In the above table of parallel pericopae that are in the same sequence in both Matthew and Luke there are several large ‘gaps’ (marked by underscores). This does not mean there are no agreements in these gaps, because to a significant extent they are filled with other, smaller collections of agreements in order, some of which are identified by Kloppenborg, noting (also above) that: 

“Nearly one third of the Double Tradition pericopae are in the same order (but not in the same position) in Matthew and Luke;”

“There are also two other types of sequential agreements between Matthew and Luke;” and

“The double tradition exhibits two important and seemingly contradictory features.”

Although on the MwQH these observations give rise to the peculiarities noted above regarding the convoluted procedures required by aLuke, Kloppenborg does not appear to recognize that they also indicate that on the 2DH there are multiple mechanisms at work in the ordering of the Double Tradition.
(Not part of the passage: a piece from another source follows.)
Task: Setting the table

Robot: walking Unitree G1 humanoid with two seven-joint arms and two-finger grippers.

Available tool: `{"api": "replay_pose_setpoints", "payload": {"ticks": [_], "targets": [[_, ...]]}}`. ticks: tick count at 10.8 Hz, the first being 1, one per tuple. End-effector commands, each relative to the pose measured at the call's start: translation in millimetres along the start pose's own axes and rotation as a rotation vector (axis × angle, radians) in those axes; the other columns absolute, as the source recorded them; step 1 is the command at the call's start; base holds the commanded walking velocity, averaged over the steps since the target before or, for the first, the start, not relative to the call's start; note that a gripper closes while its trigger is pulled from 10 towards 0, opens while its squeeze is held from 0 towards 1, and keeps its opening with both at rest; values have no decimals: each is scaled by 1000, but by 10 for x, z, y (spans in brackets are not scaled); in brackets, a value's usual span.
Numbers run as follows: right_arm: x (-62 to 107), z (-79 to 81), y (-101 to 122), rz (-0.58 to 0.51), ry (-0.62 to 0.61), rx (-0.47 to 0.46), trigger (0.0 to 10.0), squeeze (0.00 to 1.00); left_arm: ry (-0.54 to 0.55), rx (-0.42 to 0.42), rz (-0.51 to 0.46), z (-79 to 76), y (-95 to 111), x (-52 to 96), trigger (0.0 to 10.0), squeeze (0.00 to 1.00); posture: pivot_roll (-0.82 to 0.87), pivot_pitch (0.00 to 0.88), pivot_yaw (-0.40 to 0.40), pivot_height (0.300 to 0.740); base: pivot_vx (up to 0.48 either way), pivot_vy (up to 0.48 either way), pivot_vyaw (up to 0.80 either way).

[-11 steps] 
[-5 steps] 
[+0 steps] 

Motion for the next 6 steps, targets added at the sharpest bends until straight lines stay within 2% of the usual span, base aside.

It appears that after an initial selection and placement of the main sequence of verses in the order in which they saw them in Q, aMatthew and/or aLuke made one or more additional ‘passes’ through their Q material, re-arranging material they had already placed in specific positions in their narratives and/or selecting additional material from Q that they then placed ‘out of sequence.’ The problems this raises for the 2DH are particularly ironic as in On Dispensing with Q?: Goodacre on the Relation of Luke to Matthew, Kloppenborg himself notes an equivalent problem with the MwQH, writing: 

Although Goodacre recognizes that Goulder is a far more able defender of the hypothesis than Farrer, he wishes to distance himself from some of the complexities of Goulder’s views, including his theory that each of the Synoptics was composed with a cycle of lectionary readings in mind, and Goulder’s speculation that in the latter part of his gospel Luke was working backwards through Matthew’s gospel.9

9 See Goodacre’s critique of Goulder’s lectionary theory in Goulder and the Gospels: An Examination of a New Paradigm (JSNTS 133; Sheffield: JSOT, 1996) 294–362. Goodacre (Case Against Q, 118) regards Goulder’s thesis that in the latter part of his gospel Luke was working backwards through Matthew’s gospel as the ‘most implausible element in Goulder’s thesis’. See Goulder, Luke, 581–3 and the criticism of this aspect of Goulder’s thesis by R. A. Derrenbacker, ‘Ancient Compositional Practices and the Synoptic Problem’ (Ph.D. diss.; Toronto: University of St. Michael’s College, 2001).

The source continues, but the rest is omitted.